> [Exercise directions]
Could you print the data that follows exactly as given?

> [Data below]
|---|

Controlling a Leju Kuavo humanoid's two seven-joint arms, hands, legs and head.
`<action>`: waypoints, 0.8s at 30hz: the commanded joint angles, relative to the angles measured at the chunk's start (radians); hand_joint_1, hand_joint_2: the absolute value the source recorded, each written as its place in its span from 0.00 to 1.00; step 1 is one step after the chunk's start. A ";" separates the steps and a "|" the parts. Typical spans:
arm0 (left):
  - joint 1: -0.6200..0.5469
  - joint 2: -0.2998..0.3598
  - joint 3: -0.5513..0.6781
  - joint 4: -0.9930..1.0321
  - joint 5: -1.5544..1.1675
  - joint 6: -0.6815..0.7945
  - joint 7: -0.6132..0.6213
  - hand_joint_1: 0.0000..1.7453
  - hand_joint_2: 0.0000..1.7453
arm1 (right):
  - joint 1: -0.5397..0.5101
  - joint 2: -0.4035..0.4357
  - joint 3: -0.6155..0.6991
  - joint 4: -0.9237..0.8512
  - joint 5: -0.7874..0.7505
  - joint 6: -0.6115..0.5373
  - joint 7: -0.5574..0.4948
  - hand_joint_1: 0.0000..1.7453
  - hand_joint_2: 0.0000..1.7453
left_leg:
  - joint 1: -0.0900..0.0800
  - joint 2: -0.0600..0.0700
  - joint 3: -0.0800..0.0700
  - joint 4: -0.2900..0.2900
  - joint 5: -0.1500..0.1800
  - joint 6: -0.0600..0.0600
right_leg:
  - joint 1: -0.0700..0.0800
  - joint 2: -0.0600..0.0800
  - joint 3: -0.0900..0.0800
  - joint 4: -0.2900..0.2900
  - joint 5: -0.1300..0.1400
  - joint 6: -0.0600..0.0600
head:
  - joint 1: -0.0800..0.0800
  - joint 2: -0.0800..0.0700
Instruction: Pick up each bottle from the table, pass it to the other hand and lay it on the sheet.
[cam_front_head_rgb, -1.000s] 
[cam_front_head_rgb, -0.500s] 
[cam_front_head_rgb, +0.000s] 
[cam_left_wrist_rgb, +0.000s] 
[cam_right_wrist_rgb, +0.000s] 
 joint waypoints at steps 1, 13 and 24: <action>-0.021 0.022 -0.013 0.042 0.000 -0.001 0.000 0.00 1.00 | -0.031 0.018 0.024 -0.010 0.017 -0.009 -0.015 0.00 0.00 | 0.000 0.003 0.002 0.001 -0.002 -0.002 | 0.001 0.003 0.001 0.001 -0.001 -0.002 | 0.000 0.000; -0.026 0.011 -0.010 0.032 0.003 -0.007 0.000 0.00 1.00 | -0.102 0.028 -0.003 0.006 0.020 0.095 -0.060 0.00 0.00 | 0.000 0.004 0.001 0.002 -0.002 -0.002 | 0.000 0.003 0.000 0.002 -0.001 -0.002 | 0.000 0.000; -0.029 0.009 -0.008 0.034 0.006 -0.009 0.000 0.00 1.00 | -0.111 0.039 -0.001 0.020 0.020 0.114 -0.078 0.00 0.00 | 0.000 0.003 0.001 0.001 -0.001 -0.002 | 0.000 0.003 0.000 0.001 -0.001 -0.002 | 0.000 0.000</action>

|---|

> [The completed task]
Controlling a Leju Kuavo humanoid's two seven-joint arms, hands, legs and head.
`<action>`: waypoints, 0.8s at 30hz: the commanded joint angles, relative to the angles measured at the chunk's start (radians); hand_joint_1, hand_joint_2: the absolute value the source recorded, each written as its place in its span from 0.00 to 1.00; step 1 is one step after the chunk's start. A ";" separates the steps and a "|" the parts. Typical spans:
arm0 (left):
  - joint 1: -0.6200..0.5469
  - joint 2: -0.2998..0.3598
  - joint 3: -0.5513..0.6781
  - joint 4: -0.9930..1.0321
  - joint 5: -1.5544..1.1675
  - joint 6: -0.6815..0.7945
  - joint 7: -0.6132..0.6213
  - hand_joint_1: 0.0000..1.7453
  - hand_joint_2: 0.0000..1.7453
arm1 (right):
  - joint 1: -0.5397..0.5101
  - joint 2: -0.4035..0.4357
  - joint 3: -0.6155..0.6991
  - joint 4: -0.9237..0.8512
  - joint 5: -0.7874..0.7505
  - joint 6: -0.6115..0.5373
  - joint 7: -0.5574..0.4948
  - hand_joint_1: 0.0000..1.7453
  - hand_joint_2: 0.0000..1.7453
left_leg:
  - joint 1: -0.0900..0.0800
  - joint 2: -0.0600..0.0700
  - joint 3: -0.0800..0.0700
  - joint 4: -0.2900..0.2900
  - joint 5: -0.1500..0.1800
  - joint 6: -0.0600..0.0600
right_leg:
  - joint 1: -0.0700..0.0800
  - joint 2: -0.0600..0.0800
  - joint 3: -0.0900..0.0800
  - joint 4: -0.2900..0.2900
  - joint 5: -0.1300..0.1400
  - joint 6: -0.0600..0.0600
head:
  - joint 1: -0.0800..0.0800
  - joint 2: -0.0800..0.0700
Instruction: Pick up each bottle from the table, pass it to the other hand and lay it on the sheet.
[cam_front_head_rgb, -1.000s] 
[cam_front_head_rgb, -0.500s] 
[cam_front_head_rgb, +0.000s] 
[cam_left_wrist_rgb, +0.000s] 
[cam_right_wrist_rgb, +0.000s] 
 joint waypoints at steps 1, 13 and 24: <action>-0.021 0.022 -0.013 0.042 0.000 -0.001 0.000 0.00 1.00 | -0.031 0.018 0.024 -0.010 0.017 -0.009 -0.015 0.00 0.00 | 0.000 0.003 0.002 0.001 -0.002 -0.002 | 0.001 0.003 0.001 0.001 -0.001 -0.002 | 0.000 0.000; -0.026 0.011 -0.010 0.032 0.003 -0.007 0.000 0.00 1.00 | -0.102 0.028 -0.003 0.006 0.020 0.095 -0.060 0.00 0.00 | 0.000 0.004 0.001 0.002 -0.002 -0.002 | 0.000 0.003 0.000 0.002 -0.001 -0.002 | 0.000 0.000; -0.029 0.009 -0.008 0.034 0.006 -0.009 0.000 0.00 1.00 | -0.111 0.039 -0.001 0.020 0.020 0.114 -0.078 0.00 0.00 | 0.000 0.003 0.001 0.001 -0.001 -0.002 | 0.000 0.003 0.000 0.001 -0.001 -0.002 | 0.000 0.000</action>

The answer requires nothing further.